A View from MIT TR Editors
Recommended from Around the Web (Week ending January 16, 2016)
A roundup of the most interesting stories from other sites, collected by the staff at MIT Technology Review.
‘Moonshot’ to Cure Cancer, to Be Led by Biden, Relies on Outmoded View of Disease
Biden’s cancer moonshot ignores biology.
—Antonio Regalado, senior editor, biomedicine
What Happened When a Chinese TV Station Replaced Its Meteorologist with a Chatbot
A Microsoft artificial intelligence program is now explaining the weather to Dragon TV viewers, part of a one-year “internship” the program is doing at the station. The program, called Xiaoice, is designed to be a friendly version of Siri, one that remembers a user’s mood and participates in long conversations rather than offering quick answers.
—Nanette Byrnes, senior editor, Business Reports
A Lethal AI Robot Will Police the Great Barrier Reef for Starfish
A particular type of starfish is responsible for 42 percent of the decline in the Great Barrier Reef’s coral, and it’s wreaking havoc at a rate that human divers just can’t keep up with.
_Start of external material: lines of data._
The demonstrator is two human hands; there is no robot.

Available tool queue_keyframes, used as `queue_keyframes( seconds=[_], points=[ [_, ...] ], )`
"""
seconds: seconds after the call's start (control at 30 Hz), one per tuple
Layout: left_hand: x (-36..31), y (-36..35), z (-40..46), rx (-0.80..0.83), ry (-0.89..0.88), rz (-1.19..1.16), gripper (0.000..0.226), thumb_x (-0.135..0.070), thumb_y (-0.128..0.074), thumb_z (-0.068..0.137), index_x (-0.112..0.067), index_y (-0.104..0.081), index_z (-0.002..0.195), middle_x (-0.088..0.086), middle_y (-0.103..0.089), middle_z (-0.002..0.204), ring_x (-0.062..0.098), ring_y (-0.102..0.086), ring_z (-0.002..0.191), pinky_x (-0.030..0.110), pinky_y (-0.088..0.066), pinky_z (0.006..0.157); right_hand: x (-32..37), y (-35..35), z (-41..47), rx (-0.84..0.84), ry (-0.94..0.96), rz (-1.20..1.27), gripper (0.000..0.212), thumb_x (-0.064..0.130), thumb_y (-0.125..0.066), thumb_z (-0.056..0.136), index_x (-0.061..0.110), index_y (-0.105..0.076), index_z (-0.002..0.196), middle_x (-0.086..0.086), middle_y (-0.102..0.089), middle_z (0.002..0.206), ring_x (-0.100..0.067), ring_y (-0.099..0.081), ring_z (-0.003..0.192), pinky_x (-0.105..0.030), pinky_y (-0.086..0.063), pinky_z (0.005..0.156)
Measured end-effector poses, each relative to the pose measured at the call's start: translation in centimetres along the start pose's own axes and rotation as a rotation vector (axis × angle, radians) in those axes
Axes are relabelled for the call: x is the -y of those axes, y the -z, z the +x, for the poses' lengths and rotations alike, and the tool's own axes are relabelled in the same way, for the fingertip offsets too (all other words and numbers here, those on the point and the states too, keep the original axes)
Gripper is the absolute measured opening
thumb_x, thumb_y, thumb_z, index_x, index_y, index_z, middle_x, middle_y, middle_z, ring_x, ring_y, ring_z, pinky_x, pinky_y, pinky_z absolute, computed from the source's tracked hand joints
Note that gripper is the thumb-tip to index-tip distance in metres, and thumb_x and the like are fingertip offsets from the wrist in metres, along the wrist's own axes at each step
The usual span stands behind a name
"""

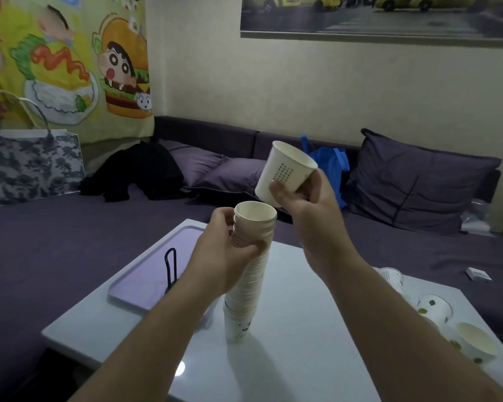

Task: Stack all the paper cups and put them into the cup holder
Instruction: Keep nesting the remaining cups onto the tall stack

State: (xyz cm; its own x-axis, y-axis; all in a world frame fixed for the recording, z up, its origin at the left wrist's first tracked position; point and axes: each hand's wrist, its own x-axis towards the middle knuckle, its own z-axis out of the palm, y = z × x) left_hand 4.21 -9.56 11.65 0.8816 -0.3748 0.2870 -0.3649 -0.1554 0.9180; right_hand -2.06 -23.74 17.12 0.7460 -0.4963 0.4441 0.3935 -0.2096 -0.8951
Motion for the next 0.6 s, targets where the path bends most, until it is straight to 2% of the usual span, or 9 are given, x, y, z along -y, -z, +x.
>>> queue_keyframes(
  seconds=[0.1, 0.2, 0.3, 0.4, 0.43, 0.5, 0.53, 0.6],
  points=[
    [0.1, 0.1, 0.1, 0.008, 0.014, 0.004, 0.066, -0.029, -0.088, 0.079, -0.03, -0.05, 0.133, -0.018, -0.067, 0.112, -0.005, -0.063, 0.101, 0.037, -0.058, 0.095, -0.5, -1.1, 0.4, 0.076, -0.05, -0.079, 0.045, 0.014, -0.08, 0.093, 0.018, -0.059, 0.133, 0.002, -0.075, 0.118, -0.013, -0.073, 0.108, -0.029, -0.061, 0.086],
    [0.3, 0.2, 0.2, 0.014, 0.004, -0.005, 0.069, -0.027, -0.09, 0.078, -0.03, -0.049, 0.134, -0.017, -0.068, 0.116, -0.006, -0.064, 0.098, 0.026, -0.056, 0.087, -1.6, -1.0, -0.1, 0.161, -0.128, -0.117, 0.047, 0.012, -0.079, 0.09, 0.019, -0.059, 0.132, 0.0, -0.074, 0.118, -0.015, -0.072, 0.109, -0.03, -0.059, 0.085],
    [0.3, 0.2, 0.1, 0.027, -0.023, -0.025, 0.078, -0.029, -0.092, 0.076, -0.029, -0.047, 0.139, -0.017, -0.062, 0.124, -0.005, -0.061, 0.104, 0.011, -0.045, 0.078, -2.7, -0.1, -1.1, 0.187, -0.162, -0.131, 0.068, 0.028, -0.08, 0.078, 0.024, -0.054, 0.141, 0.005, -0.068, 0.133, -0.013, -0.065, 0.124, -0.035, -0.056, 0.1],
    [0.1, 0.0, -0.6, -0.095, -0.166, 0.009, 0.082, -0.04, -0.089, 0.079, -0.025, -0.043, 0.146, -0.01, -0.053, 0.136, 0.003, -0.054, 0.121, 0.011, -0.042, 0.088, -3.4, 1.4, -2.7, 0.128, -0.172, -0.146, 0.075, 0.035, -0.076, 0.074, 0.029, -0.052, 0.145, 0.011, -0.06, 0.141, -0.01, -0.056, 0.133, -0.038, -0.049, 0.109],
    [-0.2, -0.1, -1.1, -0.171, -0.26, 0.033, 0.076, -0.041, -0.084, 0.083, -0.022, -0.045, 0.144, -0.008, -0.051, 0.134, 0.005, -0.053, 0.122, 0.01, -0.042, 0.092, -3.8, 2.0, -3.4, 0.098, -0.179, -0.15, 0.071, 0.036, -0.075, 0.075, 0.031, -0.054, 0.142, 0.011, -0.06, 0.139, -0.009, -0.055, 0.132, -0.037, -0.048, 0.109],
    [-1.0, -0.3, -2.1, -0.284, -0.464, 0.061, 0.056, -0.032, -0.076, 0.086, -0.014, -0.051, 0.133, -0.002, -0.055, 0.123, 0.008, -0.056, 0.111, 0.009, -0.044, 0.09, -5.0, 3.6, -4.9, 0.046, -0.214, -0.171, 0.064, 0.037, -0.074, 0.075, 0.032, -0.057, 0.136, 0.011, -0.061, 0.135, -0.009, -0.057, 0.129, -0.036, -0.048, 0.107],
    [-1.5, -0.5, -2.6, -0.29, -0.541, 0.058, 0.046, -0.026, -0.073, 0.086, -0.013, -0.054, 0.126, -0.001, -0.058, 0.115, 0.01, -0.058, 0.103, 0.01, -0.047, 0.086, -5.8, 4.4, -5.6, 0.028, -0.241, -0.185, 0.06, 0.037, -0.073, 0.076, 0.032, -0.057, 0.134, 0.01, -0.062, 0.134, -0.011, -0.057, 0.128, -0.036, -0.049, 0.106],
    [-2.1, -1.6, -3.8, -0.201, -0.624, 0.027, 0.028, -0.018, -0.069, 0.088, -0.014, -0.059, 0.113, -0.003, -0.064, 0.098, 0.014, -0.063, 0.089, 0.016, -0.053, 0.077, -7.5, 6.2, -7.0, -0.008, -0.301, -0.212, 0.05, 0.035, -0.074, 0.081, 0.034, -0.058, 0.128, 0.009, -0.062, 0.13, -0.012, -0.058, 0.126, -0.034, -0.05, 0.101]
  ],
)
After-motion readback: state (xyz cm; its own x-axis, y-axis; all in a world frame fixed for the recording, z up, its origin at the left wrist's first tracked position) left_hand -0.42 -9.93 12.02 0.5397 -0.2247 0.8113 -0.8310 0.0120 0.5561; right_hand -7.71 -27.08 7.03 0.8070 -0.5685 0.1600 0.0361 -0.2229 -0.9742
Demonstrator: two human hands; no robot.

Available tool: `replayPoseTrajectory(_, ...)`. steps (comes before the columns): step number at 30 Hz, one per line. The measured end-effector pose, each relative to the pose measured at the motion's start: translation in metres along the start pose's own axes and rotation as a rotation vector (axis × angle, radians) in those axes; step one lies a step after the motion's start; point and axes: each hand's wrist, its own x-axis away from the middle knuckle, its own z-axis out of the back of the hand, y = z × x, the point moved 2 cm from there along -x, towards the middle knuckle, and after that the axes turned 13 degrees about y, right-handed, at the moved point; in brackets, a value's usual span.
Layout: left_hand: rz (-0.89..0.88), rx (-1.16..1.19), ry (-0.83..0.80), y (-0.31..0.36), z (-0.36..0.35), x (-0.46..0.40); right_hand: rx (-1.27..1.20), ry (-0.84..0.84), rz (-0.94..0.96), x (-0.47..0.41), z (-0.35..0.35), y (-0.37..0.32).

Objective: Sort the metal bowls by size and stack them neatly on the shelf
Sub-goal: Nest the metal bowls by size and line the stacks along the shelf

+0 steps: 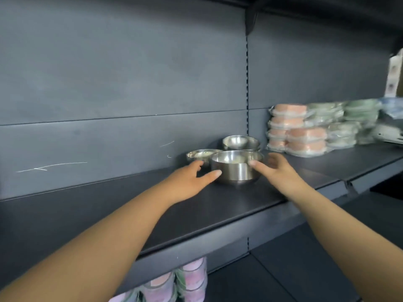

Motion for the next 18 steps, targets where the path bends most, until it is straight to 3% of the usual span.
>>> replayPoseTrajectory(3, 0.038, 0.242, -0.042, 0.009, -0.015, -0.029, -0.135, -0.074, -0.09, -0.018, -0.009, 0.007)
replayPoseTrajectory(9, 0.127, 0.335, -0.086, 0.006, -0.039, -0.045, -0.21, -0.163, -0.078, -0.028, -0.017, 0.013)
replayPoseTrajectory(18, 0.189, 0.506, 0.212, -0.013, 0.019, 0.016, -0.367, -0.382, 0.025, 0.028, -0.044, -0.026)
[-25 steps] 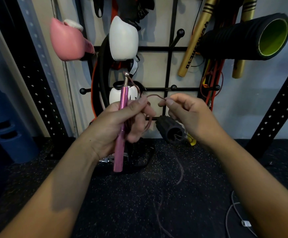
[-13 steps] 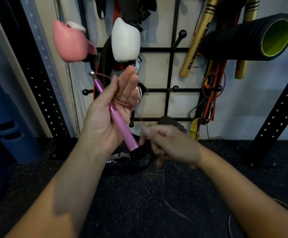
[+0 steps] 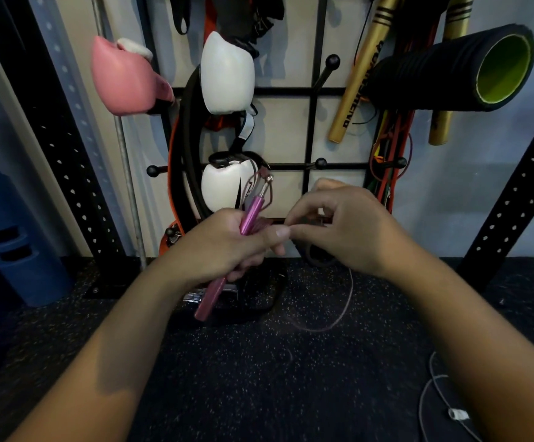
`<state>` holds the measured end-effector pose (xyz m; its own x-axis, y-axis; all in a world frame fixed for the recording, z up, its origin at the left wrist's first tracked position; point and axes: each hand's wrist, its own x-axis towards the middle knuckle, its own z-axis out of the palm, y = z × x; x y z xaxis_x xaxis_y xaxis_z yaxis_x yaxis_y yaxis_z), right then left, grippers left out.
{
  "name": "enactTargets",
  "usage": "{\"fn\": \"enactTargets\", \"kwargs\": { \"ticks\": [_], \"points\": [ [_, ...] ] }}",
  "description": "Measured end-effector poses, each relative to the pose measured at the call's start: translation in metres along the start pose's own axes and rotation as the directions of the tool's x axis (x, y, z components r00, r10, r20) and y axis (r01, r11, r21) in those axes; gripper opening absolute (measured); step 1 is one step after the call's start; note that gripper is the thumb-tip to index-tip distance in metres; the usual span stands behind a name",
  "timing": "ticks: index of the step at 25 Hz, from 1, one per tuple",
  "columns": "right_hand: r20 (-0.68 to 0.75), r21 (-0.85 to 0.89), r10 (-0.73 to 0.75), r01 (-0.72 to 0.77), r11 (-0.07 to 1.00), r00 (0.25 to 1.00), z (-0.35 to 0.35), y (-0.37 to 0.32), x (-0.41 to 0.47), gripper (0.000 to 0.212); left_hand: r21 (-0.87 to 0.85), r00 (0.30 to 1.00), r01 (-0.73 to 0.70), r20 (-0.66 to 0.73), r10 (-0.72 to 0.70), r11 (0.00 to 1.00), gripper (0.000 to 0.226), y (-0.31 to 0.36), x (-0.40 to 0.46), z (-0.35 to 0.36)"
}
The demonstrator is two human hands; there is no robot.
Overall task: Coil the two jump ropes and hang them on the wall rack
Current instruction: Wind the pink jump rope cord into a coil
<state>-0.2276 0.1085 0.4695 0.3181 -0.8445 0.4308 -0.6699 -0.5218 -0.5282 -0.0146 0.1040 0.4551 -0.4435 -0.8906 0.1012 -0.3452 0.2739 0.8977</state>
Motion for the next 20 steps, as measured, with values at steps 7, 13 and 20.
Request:
{"fn": "enactTargets", "kwargs": {
  "ticks": [7,13,20],
  "points": [
    [0.043,0.103,-0.002,-0.002,0.995,0.999,-0.013,0.009,0.005,0.002,-0.325,0.996,0.025,0.093,0.006,0.945,0.036,-0.004,-0.003,-0.006],
    [0.151,0.186,0.002,-0.031,0.982,0.988,-0.015,0.009,0.003,0.011,-0.411,0.994,0.059,0.111,-0.014,0.910,0.033,-0.013,-0.004,-0.010],
    [0.110,0.248,0.114,-0.138,0.959,0.987,-0.026,0.023,0.002,0.024,-0.431,0.977,0.106,0.215,-0.013,0.896,0.032,-0.015,-0.006,-0.015]
  ]
}}
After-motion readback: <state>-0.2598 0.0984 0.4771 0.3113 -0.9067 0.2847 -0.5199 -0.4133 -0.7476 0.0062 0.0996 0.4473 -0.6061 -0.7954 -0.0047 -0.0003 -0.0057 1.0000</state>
So an autonomous underwater robot will soon be deployed to lend them a hand … or an extendable arm, as it were.
—Julia Sklar, social media editor
OkCupid Adds a Feature for the Polyamorous
One of the titan apps of the online dating world is branching out as far as what types of relationships its algorithms will support. But it got me thinking more generally: there are so many dating apps available to us, yet despite changes in the social era, so many of them are still heteronormative—a design choice for which algorithmic constraints are often scapegoated. I call BS. It’s 2016 and algorithms are learning to drive cars.
The Outcome of My Clinical Trial Is a Mystery
I’m biased because one of my friends from graduate school wrote this piece for the Atlantic, but I think she has a very compelling personal story that highlights the alarming holes in the clinical trial process. Especially as it relates to the experience of the human guinea pigs themselves.
Modeling Analysis of EPA’s Clean Power Plan
Opponents of the Clean Power Plan have charged that it will cause energy prices to soar. That’s not so, according to this report from the energy consultancy M.J. Bradley, which found that, under the plan, “U.S. households would save between 5% and 20% on their monthly electricity bills in 2030.”
—Richard Martin, senior editor, energy
ProPublica Launches the Dark Web’s First Major News Site
The new site can only be accessed using the Tor anonymity network. Facebook launched a Dark Web version of its own service in 2014, saying that some people need to carefullly hide their communications. Some countries use surveillance technology to track and target people accessing particular news sources or online services.
—Tom Simonite, San Francisco bureau chief
Big Cable Owns Internet Access. Here’s How to Change That.
Adoption of home broadband in the U.S. has plateaued at about two-thirds of households. Internet policy expert Susan Crawford says cable companies are blocking further progress on access and affordability.
Goodbye Jobs, Hello ‘Gigs’: How One Word Sums Up a New Economic Reality
This was a good, depressing piece about the rise of the “gig economy.”
—Rachel Metz, senior editor, mobile
David Bowie, the Internet Visionary
Lovely commentary on our dearly departed David Bowie. Michael Reilly, our new senior editor of news and commentary, wrote a similiar tribute.
—J. Juniper Friedman, associate Web producer
The High-Tech Cop of the Future Is Here Today
A nice infographic coupled with a run-down of high-tech gear most U.S. police officers already have at their disposal.
—Kyanna Sutton, senior Web producer
Lego Changes Policy After Ai Weiwei Controversy
Lego Group gets a lesson in political pushback when famous artist Ai Weiwei was denied a bulk order of the popular toy to use in an installation.